Set down exactly the lines below between the line holding "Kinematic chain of" and the line holding "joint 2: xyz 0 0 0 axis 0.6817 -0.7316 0", inclusive; no other line belongs in the answer.

(Records excerpted from a collection)
=== Section Start ===
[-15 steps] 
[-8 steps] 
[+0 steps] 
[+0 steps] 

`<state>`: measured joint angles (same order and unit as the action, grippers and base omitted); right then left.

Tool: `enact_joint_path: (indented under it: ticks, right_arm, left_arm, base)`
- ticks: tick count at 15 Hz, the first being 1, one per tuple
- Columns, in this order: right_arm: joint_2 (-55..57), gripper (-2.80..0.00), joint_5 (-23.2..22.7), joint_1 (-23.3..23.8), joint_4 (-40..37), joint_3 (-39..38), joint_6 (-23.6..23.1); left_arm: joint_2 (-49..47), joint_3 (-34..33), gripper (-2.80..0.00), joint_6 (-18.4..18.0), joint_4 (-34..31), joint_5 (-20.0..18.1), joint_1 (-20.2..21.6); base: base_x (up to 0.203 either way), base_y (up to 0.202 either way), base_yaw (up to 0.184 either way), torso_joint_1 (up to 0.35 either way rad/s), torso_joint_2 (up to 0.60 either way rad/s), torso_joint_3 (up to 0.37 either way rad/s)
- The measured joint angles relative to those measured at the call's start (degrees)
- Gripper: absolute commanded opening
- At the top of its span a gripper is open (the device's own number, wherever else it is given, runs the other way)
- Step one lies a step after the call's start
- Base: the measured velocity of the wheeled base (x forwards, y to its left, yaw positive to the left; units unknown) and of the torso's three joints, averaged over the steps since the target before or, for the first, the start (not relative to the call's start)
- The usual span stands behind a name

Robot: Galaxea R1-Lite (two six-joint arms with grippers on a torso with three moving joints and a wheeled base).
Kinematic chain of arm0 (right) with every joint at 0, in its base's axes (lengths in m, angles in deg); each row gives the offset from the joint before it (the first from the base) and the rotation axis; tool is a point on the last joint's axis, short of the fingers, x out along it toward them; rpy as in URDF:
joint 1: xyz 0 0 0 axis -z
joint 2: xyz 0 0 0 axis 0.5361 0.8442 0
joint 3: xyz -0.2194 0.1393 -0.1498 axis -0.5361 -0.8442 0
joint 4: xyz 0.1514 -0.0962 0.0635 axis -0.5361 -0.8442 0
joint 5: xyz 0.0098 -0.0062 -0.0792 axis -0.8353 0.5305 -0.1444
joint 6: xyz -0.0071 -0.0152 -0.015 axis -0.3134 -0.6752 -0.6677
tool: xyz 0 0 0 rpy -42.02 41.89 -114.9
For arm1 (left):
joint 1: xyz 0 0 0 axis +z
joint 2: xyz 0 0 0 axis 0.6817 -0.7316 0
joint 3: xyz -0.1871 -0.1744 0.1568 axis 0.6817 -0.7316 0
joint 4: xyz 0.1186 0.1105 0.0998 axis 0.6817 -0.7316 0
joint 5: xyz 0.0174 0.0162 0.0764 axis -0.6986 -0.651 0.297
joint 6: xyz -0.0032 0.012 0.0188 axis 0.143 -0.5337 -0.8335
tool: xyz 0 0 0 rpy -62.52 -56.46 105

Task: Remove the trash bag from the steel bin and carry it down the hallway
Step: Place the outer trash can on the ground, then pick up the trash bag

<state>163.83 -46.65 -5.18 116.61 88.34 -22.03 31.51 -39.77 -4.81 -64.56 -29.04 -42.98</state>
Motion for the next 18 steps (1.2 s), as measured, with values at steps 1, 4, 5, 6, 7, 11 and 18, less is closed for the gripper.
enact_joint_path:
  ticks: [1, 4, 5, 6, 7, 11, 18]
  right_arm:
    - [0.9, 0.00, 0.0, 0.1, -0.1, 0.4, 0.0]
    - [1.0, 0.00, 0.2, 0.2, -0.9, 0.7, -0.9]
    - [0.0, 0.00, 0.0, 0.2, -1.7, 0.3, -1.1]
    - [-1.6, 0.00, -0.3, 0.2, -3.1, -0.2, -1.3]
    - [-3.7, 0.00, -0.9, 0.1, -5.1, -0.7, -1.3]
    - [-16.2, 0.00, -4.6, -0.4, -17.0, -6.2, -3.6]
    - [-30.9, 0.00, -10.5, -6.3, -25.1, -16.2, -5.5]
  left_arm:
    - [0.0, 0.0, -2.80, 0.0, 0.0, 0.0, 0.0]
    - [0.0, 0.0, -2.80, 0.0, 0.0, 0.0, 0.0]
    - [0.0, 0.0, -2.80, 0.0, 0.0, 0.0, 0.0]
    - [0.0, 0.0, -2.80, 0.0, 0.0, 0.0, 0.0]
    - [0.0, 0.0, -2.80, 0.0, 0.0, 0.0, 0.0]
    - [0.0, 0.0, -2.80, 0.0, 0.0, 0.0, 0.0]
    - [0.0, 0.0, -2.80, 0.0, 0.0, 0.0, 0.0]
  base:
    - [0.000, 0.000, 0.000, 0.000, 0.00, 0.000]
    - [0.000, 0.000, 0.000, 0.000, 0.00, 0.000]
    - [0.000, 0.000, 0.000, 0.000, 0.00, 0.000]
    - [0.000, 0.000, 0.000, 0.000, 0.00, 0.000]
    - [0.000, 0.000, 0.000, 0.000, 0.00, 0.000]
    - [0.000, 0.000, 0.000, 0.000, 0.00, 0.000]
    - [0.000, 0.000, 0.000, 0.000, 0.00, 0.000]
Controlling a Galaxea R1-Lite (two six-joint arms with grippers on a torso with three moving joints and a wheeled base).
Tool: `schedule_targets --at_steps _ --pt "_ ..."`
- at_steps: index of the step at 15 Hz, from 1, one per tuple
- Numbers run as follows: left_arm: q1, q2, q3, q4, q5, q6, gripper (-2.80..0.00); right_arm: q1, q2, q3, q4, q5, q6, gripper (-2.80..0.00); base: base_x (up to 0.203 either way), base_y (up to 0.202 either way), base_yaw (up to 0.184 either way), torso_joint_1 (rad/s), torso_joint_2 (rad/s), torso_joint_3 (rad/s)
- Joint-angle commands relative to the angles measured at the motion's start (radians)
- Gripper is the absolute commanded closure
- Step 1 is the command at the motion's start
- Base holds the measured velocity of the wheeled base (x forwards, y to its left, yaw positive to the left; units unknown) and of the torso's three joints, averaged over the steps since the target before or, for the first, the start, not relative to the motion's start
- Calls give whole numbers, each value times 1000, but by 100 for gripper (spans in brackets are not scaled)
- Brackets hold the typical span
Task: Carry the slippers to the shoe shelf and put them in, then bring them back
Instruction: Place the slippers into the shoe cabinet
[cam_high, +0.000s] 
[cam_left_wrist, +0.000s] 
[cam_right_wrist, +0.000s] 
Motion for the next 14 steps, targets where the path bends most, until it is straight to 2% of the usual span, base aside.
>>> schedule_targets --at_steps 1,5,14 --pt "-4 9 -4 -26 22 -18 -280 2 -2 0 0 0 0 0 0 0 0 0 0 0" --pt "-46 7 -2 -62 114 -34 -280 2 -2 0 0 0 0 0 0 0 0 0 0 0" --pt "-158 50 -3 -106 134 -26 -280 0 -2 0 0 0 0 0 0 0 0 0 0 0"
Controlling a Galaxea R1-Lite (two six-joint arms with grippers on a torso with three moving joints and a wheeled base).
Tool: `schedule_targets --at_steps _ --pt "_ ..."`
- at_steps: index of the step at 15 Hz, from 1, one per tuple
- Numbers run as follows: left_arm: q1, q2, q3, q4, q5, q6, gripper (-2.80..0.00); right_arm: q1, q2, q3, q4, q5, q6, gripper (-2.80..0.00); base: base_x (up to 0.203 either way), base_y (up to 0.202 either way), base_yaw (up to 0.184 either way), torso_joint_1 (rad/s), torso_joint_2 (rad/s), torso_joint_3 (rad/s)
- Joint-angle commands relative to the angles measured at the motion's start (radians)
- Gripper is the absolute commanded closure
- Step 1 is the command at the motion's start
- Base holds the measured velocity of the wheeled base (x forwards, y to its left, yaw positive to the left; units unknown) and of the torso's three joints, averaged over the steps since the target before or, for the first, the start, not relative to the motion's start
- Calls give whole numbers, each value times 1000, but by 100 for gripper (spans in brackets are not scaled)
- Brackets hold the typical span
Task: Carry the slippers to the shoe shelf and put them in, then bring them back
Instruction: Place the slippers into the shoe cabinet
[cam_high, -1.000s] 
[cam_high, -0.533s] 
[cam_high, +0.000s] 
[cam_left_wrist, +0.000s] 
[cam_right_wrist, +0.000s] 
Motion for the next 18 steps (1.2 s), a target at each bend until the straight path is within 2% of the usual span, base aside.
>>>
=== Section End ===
— Response to this exercise —
Kinematic chain of arm0 (right) with every joint at 0, in its base's axes (lengths in m, angles in deg); each row gives the offset from the joint before it (the first from the base) and the rotation axis; tool is a point on the last joint's axis, short of the fingers, x out along it toward them; rpy as in URDF:
joint 1: xyz 0 0 0 axis -z
joint 2: xyz 0 0 0 axis 0.5361 0.8442 0
joint 3: xyz -0.2194 0.1393 -0.1498 axis -0.5361 -0.8442 0
joint 4: xyz 0.1514 -0.0962 0.0635 axis -0.5361 -0.8442 0
joint 5: xyz 0.0098 -0.0062 -0.0792 axis -0.8353 0.5305 -0.1444
joint 6: xyz -0.0071 -0.0152 -0.015 axis -0.3134 -0.6752 -0.6677
tool: xyz 0 0 0 rpy -42.02 41.89 -114.9
For arm1 (left):
joint 1: xyz 0 0 0 axis +z
joint 2: xyz 0 0 0 axis 0.6817 -0.7316 0

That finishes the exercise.